→ **Data for analysis**
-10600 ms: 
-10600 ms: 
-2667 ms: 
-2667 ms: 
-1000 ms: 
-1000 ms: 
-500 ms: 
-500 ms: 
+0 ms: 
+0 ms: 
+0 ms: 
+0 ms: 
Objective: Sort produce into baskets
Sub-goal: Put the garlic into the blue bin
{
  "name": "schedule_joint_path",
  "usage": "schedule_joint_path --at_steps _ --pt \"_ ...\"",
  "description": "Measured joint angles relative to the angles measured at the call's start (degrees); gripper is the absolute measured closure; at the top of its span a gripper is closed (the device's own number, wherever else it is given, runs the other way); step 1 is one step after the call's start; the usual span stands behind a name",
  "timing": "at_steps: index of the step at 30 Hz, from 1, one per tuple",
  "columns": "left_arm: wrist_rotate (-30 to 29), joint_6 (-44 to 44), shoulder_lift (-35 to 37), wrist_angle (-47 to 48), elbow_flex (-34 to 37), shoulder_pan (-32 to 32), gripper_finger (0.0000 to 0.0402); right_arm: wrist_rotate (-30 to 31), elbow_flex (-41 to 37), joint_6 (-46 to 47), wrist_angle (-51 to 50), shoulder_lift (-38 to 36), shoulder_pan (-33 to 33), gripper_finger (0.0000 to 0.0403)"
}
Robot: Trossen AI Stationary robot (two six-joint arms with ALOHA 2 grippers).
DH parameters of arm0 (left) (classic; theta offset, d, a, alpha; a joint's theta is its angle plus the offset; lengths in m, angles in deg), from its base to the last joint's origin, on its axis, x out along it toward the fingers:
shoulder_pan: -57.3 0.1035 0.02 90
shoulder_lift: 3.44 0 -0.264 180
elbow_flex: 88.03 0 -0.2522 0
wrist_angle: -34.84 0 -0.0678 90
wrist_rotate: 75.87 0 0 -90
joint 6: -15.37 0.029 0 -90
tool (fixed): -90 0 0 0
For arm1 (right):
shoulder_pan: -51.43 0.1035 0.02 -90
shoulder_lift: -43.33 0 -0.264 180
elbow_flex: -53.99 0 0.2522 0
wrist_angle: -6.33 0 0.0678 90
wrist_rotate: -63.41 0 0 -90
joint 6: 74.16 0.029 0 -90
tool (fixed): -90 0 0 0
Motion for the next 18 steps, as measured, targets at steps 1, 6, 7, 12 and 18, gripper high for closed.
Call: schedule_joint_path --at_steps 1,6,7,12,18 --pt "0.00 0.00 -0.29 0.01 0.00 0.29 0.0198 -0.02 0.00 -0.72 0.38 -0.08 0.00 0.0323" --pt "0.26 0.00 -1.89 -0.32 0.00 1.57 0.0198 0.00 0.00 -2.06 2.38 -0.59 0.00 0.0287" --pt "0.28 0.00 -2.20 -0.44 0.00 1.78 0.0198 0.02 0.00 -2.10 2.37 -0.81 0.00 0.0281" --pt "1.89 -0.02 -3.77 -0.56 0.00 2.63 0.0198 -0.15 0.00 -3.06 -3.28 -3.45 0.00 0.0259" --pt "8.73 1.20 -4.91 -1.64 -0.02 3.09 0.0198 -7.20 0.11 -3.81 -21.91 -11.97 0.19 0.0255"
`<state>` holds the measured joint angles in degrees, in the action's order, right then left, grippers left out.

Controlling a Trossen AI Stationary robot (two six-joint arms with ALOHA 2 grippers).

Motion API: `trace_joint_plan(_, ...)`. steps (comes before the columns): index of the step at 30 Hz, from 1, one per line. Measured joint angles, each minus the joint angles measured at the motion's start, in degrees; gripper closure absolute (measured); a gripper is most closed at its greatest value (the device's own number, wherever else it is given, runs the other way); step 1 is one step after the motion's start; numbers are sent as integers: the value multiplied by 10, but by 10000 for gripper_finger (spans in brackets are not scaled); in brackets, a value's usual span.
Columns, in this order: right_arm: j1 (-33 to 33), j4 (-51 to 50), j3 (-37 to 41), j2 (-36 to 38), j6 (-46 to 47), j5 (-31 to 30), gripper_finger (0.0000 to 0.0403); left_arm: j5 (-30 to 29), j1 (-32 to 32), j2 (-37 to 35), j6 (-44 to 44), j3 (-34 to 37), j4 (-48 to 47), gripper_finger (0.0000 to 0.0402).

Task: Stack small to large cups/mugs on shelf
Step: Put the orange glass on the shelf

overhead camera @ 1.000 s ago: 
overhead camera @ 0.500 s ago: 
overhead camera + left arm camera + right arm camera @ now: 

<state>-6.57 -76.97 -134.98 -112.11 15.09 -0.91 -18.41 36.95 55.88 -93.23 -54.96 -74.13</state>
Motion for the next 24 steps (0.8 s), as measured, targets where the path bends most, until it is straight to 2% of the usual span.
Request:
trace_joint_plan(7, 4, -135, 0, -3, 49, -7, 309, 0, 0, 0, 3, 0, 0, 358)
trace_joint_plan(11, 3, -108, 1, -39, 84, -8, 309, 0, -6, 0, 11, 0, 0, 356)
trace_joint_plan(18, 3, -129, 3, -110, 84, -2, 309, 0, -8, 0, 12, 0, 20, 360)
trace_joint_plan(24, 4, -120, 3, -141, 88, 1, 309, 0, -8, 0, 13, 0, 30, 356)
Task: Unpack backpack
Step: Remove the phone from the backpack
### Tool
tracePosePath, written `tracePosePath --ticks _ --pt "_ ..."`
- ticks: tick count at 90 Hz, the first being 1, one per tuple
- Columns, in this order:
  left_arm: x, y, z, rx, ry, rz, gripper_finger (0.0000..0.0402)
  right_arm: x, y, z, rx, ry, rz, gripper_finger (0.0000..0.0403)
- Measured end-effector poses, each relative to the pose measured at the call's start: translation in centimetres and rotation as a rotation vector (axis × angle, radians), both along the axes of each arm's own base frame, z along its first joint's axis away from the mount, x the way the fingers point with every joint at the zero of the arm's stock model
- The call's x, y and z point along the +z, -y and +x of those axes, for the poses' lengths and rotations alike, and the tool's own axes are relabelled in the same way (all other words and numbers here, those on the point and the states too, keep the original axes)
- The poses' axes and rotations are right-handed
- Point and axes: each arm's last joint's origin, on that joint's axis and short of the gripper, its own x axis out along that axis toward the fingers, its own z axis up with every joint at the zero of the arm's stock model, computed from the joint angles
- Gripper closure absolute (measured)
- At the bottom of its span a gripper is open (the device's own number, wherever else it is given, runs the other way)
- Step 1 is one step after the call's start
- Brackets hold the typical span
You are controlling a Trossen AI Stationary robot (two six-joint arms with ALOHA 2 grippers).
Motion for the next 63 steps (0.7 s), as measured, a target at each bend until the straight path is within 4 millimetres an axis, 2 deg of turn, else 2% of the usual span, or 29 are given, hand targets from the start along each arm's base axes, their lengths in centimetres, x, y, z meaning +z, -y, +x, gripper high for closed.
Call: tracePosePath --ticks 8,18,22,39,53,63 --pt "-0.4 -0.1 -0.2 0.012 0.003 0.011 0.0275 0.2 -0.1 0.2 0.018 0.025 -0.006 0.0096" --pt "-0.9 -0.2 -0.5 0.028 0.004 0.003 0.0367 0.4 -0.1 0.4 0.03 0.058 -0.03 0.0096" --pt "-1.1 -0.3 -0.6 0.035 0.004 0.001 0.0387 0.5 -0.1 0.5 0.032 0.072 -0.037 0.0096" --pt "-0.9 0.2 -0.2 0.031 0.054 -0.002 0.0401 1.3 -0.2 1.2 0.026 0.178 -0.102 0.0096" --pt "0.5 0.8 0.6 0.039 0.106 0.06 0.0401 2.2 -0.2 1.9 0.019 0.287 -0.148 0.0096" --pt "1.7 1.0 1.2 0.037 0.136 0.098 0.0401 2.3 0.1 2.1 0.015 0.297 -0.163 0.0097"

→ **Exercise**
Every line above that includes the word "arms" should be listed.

→ **Answer to this exercise**
Robot: Trossen AI Stationary robot (two six-joint arms with ALOHA 2 grippers).
Controlling a Trossen AI Stationary robot (two six-joint arms with ALOHA 2 grippers).
You are controlling a Trossen AI Stationary robot (two six-joint arms with ALOHA 2 grippers).

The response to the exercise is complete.